Tahun 1849, empat tahun sebelumnya dimulailah kelaparan di Jawa. Wolter Robert van Hoëvell, anggota parlemen Belanda, mengajak rekan sebangsanya untuk berpikir hingga tingkatan mana mereka telah gagal. Laporannya Slaven en vrijen onder de Nederlandsche wet adalah salah satu faktor yang mendorong penghapusan perbudakan pada tahun 1859. Namun, politik batig slot (saldo untung) tetap kuat dan mempengaruhi anggaran Belanda pada masa itu.
Meskipun Tweede Kamer memprotes penggunaan istilah daerah yang menguntungkan untuk Jawa pada tahun 1853, kritik akibat hal tersebut awalnya hanya terdengar di Belanda. Di kalangan penduduk Eropa di Hindia, kritik-kritik mulai terdengar dan makin kuat.
Kritik atas sistem tanam paksa semakin menguat, juga karena dianggap kurang tempat untuk inisiatif pribadi. Ada kesepakatan bahwa Hindia harus membawa kemakmuran atas tanah air, tetapi tak semua orang menutup mata atas cara saldo untung diperoleh.
Pada tahun 1860-an, Nederlands-Indie benar-benar menjadi sasaran pembahasan untuk perwakilan rakyat. Dengan UU Gula 1870, penarikan bertahap pemerintah Hindia-Belanda dari budi daya gula pun disahkan, sementara UU Agraria 1870 menjamin kepemilikan tanah penduduk asli Indonesia, sementara lahan liar bisa dipergunakan untuk sewa jangka panjang. Hal itu mengakhiri sistem tanam paksa.
Hingga tahun 1877, masih ada kabar burung tentang saldo untung, tetapi dengan jatuhnya harga kopi dan berkecamuknya Perang Aceh menyebabkan hal ini juga berakhir. Pendapat awal tentang penggunaan saldo untung untuk Belanda dapat dibenarkan, yakni bahwa kesatuan keuangan antara Belanda dan Hindia tidak ada lagi.
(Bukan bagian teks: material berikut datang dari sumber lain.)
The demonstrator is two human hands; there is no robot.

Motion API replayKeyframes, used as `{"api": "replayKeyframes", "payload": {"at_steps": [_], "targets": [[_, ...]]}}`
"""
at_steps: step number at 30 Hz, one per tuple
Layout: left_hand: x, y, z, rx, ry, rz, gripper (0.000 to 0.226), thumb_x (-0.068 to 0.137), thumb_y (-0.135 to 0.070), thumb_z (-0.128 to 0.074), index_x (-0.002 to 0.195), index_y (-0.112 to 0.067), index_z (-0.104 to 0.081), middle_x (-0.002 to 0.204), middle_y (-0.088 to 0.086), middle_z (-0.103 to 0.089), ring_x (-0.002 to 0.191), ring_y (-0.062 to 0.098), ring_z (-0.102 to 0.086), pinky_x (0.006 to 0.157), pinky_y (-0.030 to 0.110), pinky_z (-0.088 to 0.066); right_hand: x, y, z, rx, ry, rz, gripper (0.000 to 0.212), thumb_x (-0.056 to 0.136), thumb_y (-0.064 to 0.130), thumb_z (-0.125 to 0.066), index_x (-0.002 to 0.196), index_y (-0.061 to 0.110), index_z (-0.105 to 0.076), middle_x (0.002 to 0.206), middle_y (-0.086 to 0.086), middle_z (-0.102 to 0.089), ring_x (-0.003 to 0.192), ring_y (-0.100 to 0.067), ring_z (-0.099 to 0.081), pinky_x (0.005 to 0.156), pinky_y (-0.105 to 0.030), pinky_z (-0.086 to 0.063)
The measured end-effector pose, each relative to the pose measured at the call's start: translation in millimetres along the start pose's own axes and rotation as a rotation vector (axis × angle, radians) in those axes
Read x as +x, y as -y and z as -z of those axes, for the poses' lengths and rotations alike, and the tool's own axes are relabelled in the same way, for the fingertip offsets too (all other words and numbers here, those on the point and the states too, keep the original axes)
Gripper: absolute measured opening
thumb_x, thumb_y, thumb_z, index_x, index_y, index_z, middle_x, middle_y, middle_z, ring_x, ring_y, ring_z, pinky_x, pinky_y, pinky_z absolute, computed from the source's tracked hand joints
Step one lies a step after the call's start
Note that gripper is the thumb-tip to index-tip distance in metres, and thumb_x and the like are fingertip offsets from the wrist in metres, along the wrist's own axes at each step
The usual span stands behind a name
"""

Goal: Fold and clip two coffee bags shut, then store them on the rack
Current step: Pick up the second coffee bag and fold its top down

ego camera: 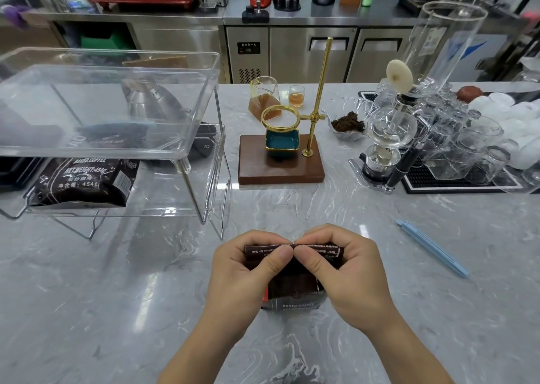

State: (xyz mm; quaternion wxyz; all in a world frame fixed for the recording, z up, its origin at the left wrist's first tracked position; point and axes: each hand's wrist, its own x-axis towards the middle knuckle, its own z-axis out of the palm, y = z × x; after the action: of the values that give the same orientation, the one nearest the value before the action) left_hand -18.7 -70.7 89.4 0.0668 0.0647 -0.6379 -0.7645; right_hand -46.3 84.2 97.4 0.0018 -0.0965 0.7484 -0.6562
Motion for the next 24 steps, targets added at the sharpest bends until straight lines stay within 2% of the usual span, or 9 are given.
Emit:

Kerugiannya sepenuhnya berasal dari anggaran Hindia.
Meskipun setelah masa tersebut tidak ada lagi rumor tentang saldo untung, sisa saldo itu masih tetap ada hingga tahun 1912. Secara tidak langsung, sistem budi daya dan perdagangan di Hindia tetap penting bagi kemakmuran Belanda.
Pada awalnya, liberalisasi tampak menguntungkan penduduk Jawa, namun pengaturan atas modal yang terbatas untuk mewujudkan investasi memastikan bahwa hal itu menjadikannya tidak dapat bersaing di Eropa. Conrad Theodore van Deventer memperjuangkannya pada tahun 1899 dalam artikel Een ereschuld di majalah De Gids untuk membayarkan kembali saldo untung sebesar 187.000.000 gulden kepada Hindia sejak diberlakukannya UU Transaksi Hindia pada tahun 1867.
Meskipun tampaknya besar, hal itu tampaknya tak pernah terjadi. Oleh Menteri Idenburg, utang Hindia sebesar 40.000.000 gulden diambil alih pada tahun 1905. Selama masa itulah, politik etis dimulai, yang tujuannya adalah membentuk penduduk negeri jajahan sedemikian rupa sehingga dapat mandiri secara politik dan ekonomi.
Namun, di sini juga, kepentingan pribadi memainkan peran penting untuk Belanda.